■ **Directions**
Locate every line in the records below that holds the word "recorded" and return each one.
*** Data records Section Begins ***
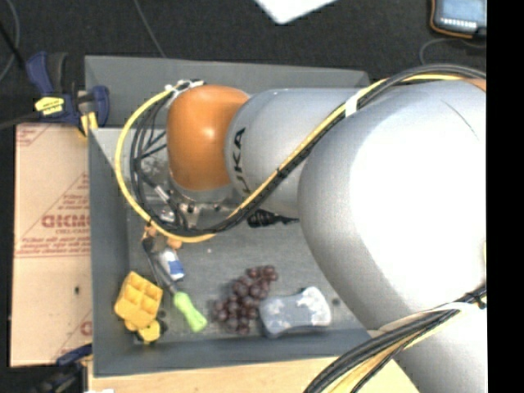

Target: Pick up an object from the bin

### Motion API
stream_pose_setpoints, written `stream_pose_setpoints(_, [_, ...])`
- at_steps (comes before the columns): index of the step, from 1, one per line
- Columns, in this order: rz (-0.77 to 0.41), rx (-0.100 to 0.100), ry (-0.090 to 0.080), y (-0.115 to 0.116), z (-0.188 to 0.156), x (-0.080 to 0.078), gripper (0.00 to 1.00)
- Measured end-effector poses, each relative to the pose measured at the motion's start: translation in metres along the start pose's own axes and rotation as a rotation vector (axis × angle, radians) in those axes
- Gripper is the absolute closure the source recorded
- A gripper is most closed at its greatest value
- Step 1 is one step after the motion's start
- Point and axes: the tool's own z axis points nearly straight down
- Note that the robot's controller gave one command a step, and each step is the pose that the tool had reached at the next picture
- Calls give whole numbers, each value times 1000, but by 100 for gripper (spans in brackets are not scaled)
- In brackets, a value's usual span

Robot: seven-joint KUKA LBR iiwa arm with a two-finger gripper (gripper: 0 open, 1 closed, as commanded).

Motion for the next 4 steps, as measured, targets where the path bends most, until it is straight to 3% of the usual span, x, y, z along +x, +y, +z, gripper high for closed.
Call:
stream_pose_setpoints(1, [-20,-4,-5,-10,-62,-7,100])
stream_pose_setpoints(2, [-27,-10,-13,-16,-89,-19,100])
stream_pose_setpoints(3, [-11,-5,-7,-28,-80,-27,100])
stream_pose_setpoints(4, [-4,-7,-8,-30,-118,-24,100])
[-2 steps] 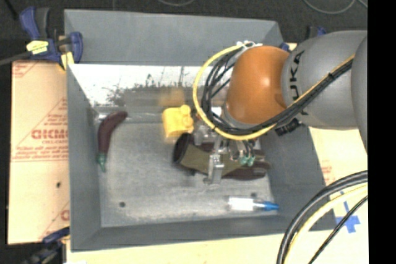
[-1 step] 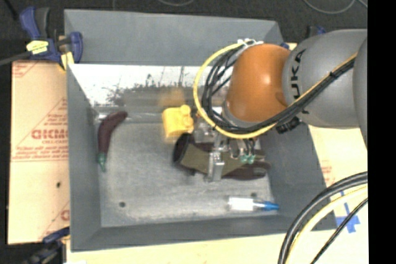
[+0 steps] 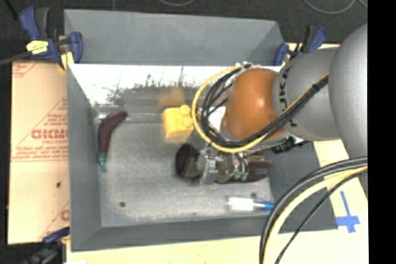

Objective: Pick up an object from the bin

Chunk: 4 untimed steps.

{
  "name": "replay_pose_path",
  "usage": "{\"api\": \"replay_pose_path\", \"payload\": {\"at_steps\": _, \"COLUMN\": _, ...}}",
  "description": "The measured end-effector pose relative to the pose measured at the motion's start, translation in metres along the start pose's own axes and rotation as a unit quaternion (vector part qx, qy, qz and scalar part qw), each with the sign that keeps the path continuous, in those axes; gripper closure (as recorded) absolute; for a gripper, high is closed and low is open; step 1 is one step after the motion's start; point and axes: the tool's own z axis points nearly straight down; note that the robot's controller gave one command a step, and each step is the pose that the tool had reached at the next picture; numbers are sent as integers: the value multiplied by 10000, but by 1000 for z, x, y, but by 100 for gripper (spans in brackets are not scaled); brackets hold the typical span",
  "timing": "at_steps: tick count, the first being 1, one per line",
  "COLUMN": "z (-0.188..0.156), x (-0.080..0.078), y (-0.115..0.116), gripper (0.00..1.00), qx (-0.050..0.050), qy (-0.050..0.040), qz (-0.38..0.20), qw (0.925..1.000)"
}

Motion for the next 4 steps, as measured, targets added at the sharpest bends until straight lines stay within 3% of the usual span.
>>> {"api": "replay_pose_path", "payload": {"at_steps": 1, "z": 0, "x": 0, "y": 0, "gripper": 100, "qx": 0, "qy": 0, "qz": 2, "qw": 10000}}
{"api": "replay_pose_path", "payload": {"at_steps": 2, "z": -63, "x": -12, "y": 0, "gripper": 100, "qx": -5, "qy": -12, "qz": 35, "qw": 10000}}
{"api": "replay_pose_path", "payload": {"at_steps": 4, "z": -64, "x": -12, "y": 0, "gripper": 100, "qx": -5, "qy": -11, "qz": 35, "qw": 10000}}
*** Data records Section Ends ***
■ **Reply**
- Gripper is the absolute closure the source recorded
  "description": "The measured end-effector pose relative to the pose measured at the motion's start, translation in metres along the start pose's own axes and rotation as a unit quaternion (vector part qx, qy, qz and scalar part qw), each with the sign that keeps the path continuous, in those axes; gripper closure (as recorded) absolute; for a gripper, high is closed and low is open; step 1 is one step after the motion's start; point and axes: the tool's own z axis points nearly straight down; note that the robot's controller gave one command a step, and each step is the pose that the tool had reached at the next picture; numbers are sent as integers: the value multiplied by 10000, but by 1000 for z, x, y, but by 100 for gripper (spans in brackets are not scaled); brackets hold the typical span",

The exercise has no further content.